> Aim of the task:
Go through the data and copy each line where the string "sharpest" appears.

> Exercise materials:
□ □ □ □ □

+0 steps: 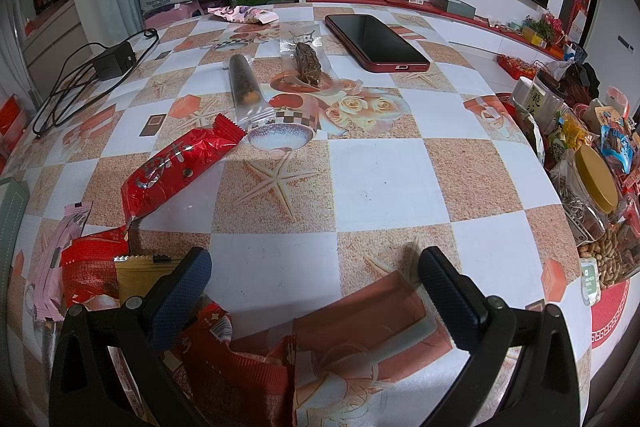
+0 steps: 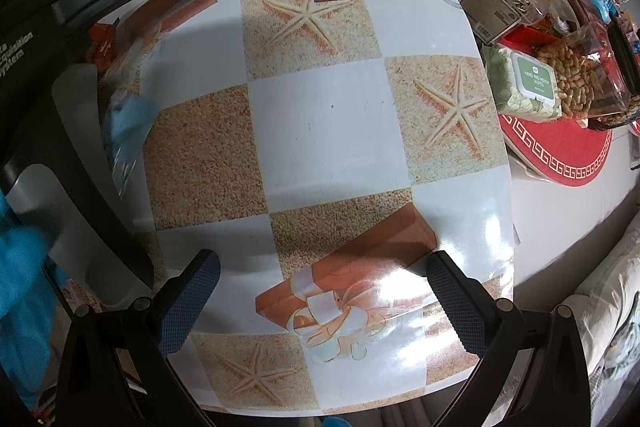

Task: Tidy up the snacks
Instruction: 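Move both tools toward the pile of wrapped snacks, then grasp the pink bar with the left tool while the right tool grasps the light-blue candy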

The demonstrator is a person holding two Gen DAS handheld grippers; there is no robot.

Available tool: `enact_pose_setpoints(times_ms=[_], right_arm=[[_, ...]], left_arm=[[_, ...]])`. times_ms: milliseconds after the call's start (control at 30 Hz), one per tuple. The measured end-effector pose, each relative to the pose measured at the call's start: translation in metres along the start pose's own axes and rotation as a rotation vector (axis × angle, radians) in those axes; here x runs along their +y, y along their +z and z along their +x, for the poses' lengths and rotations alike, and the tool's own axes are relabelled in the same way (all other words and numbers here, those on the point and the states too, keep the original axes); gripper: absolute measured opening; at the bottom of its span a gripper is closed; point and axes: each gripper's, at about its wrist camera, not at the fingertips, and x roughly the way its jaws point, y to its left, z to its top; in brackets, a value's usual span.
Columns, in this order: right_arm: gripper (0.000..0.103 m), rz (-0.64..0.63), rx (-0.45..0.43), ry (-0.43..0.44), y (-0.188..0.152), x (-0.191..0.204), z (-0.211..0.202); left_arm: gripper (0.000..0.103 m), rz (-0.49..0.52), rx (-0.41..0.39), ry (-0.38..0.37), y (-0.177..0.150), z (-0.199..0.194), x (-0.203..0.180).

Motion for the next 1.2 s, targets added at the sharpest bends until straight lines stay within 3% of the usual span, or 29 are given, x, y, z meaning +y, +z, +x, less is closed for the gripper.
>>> enact_pose_setpoints(times_ms=[233, 433, 567, 700, 800, 933, 1200], right_arm=[[0.103, -0.001, 0.023, -0.001, 0.006, -0.001, 0.002], [0.103, -0.001, 0.065, -0.002, 0.010, -0.001, 0.004], [0.103, -0.001, 0.086, -0.005, 0.010, -0.001, 0.004], [0.103, 0.003, 0.080, -0.002, 0.013, -0.003, 0.005], [0.103, 0.006, 0.077, -0.005, 0.012, -0.003, 0.005], [0.103, 0.009, 0.093, -0.008, 0.015, -0.003, 0.006], [0.103, 0.088, 0.156, 0.001, 0.023, -0.006, 0.005]], left_arm=[[0.103, 0.025, 0.023, -0.020, 0.001, 0.000, -0.001], [0.103, 0.119, 0.238, -0.065, 0.025, 0.016, -0.006], [0.103, 0.107, 0.405, -0.093, 0.035, 0.022, -0.008], [0.103, 0.134, 0.501, -0.113, 0.038, 0.027, -0.015], [0.103, 0.218, 0.577, -0.107, 0.042, 0.032, -0.017], [0.103, 0.191, 0.573, -0.133, 0.051, 0.005, 0.011], [0.103, 0.199, 0.537, -0.065, 0.050, -0.057, 0.101]])
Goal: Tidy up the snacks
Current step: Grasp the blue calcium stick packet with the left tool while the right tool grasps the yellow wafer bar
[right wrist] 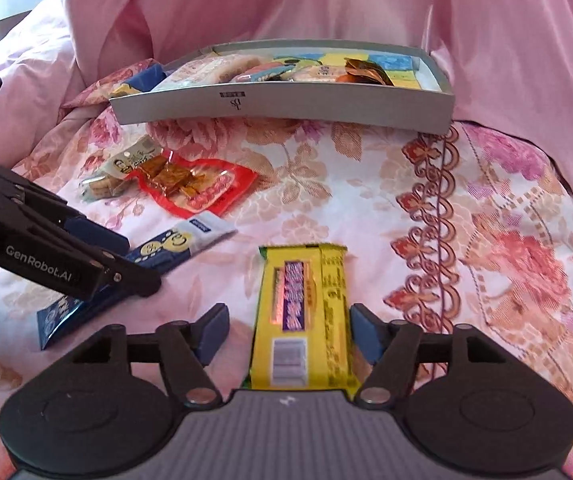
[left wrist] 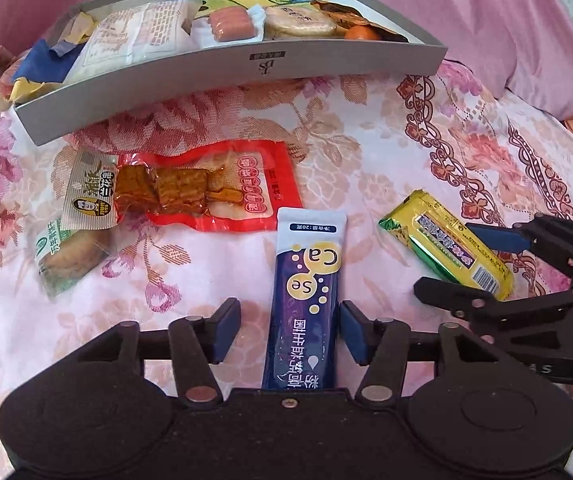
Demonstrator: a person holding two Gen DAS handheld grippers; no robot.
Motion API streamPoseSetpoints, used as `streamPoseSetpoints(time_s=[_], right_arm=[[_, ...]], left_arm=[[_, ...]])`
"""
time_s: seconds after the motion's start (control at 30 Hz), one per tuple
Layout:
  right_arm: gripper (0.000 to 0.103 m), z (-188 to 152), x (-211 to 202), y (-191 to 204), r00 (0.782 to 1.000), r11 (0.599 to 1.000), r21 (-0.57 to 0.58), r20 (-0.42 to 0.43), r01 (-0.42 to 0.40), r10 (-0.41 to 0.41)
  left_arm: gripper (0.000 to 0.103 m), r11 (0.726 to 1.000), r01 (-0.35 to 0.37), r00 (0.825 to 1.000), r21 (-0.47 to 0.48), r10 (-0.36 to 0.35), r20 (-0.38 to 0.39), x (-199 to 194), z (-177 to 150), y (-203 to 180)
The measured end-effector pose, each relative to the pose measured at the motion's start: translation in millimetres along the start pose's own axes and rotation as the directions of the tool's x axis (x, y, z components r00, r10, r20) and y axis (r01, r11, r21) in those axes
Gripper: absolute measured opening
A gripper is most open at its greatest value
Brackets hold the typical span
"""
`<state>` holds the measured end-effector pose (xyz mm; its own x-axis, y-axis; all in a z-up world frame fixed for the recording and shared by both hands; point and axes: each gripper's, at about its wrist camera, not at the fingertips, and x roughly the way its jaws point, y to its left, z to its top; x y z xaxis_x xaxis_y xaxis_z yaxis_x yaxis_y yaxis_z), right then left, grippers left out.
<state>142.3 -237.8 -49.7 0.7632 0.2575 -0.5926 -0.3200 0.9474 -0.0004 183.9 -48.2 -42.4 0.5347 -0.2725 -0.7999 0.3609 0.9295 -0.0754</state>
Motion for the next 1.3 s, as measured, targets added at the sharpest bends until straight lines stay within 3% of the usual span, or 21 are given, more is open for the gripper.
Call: streamPoseSetpoints(time_s=[0.1,0.2,0.3,0.37,0.57,1.3], right_arm=[[0.072,-5.3,1.3,-0.9,1.0,1.0,0.018,0.017,0.001,-0.001],[0.067,-8.2,-1.3,0.9,1.0,1.0,0.014,0.026,0.013,-0.013],[0.053,-9.8,-4.4,3.0,0.999,0.999,0.017,0.033,0.031,-0.031],[0.052,-10.9,-5.4,7.4,0.998,0.999,0.003,0.033,0.053,-0.053],[0.052,-13.5,-13.0,22.8,0.994,0.992,-0.069,0.055,0.103,-0.099],[0.052,-23.8,-62.8,50.1,0.985,0.99,-0.135,0.172,0.04,-0.017]], left_arm=[[0.039,1.0,0.015,1.0,-0.01,-0.015,0.009,-1.9,-3.4,-3.2],[0.035,0.999,0.006,1.0,-0.033,-0.005,0.013,-4.5,-6.9,-7.0],[0.032,0.998,0.002,1.0,-0.063,-0.001,0.017,-8.8,-10.1,-8.7],[0.031,0.997,-0.013,1.0,-0.082,0.014,0.018,-12.4,-13.3,-10.4],[0.031,0.991,-0.065,0.997,-0.119,0.069,0.031,-27.0,-20.3,-14.4],[0.031,0.973,-0.087,0.992,-0.212,0.103,0.066,-60.4,-44.0,-14.8]])
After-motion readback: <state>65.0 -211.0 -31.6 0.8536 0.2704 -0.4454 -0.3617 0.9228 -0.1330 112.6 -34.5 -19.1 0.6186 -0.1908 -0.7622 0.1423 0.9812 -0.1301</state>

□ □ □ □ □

> Task result:
Motion for the next 1.2 s, targets added at the sharpest bends until straight lines stay within 3% of the usual span, or 29 are given, x, y, z meaning +y, +z, +x, less is closed for the gripper.
Motion for the next 1.3 s, as measured, targets added at the sharpest bends until straight lines stay within 3% of the usual span, or 21 are given, more is open for the gripper.

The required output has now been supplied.